● **Activity**:
Directions for the data below: repeat exactly the lines from the one with "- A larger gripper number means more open" through the one with "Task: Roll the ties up", both included, and omit all pictures.

(Saved entries)
========

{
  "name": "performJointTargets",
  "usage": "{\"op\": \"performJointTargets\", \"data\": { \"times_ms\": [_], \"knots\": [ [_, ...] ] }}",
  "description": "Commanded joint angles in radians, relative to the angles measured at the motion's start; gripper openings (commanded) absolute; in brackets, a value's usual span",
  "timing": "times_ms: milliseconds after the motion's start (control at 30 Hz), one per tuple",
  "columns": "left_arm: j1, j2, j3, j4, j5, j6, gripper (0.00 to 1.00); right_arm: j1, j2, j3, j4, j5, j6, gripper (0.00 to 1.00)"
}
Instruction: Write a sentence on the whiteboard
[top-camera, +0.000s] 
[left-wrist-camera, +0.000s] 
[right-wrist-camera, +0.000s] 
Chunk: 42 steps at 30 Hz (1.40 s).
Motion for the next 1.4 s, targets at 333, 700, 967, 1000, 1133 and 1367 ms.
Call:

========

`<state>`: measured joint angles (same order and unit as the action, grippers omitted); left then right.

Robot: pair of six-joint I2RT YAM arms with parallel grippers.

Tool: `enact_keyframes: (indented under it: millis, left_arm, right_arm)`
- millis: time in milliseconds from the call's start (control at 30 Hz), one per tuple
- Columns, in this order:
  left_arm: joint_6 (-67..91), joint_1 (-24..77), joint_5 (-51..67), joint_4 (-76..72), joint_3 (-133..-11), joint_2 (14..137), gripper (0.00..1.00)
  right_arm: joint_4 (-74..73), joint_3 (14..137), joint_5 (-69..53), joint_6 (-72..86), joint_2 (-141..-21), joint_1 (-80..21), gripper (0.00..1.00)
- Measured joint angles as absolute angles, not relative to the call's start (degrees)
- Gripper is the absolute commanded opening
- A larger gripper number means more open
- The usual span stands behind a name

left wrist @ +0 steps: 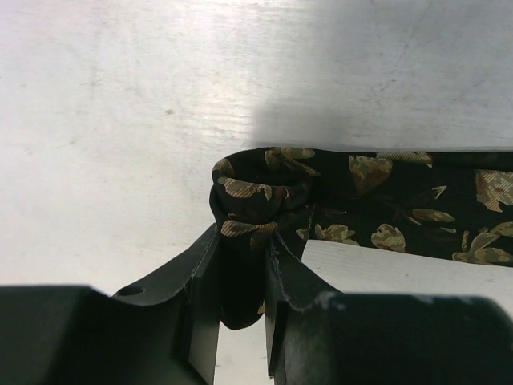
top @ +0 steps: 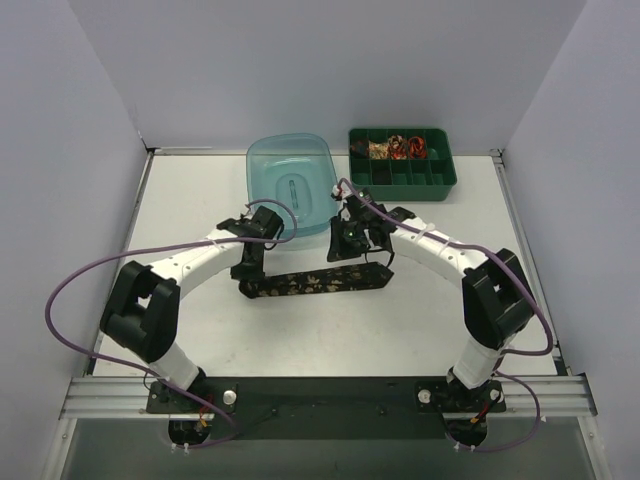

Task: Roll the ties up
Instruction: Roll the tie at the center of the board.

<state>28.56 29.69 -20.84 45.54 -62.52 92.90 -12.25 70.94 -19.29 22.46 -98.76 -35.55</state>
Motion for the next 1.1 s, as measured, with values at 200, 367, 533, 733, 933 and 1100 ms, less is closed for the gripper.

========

● **Written reply**:
- A larger gripper number means more open
- The usual span stands behind a name

left wrist @ +0 steps: 
top @ +0 steps: 

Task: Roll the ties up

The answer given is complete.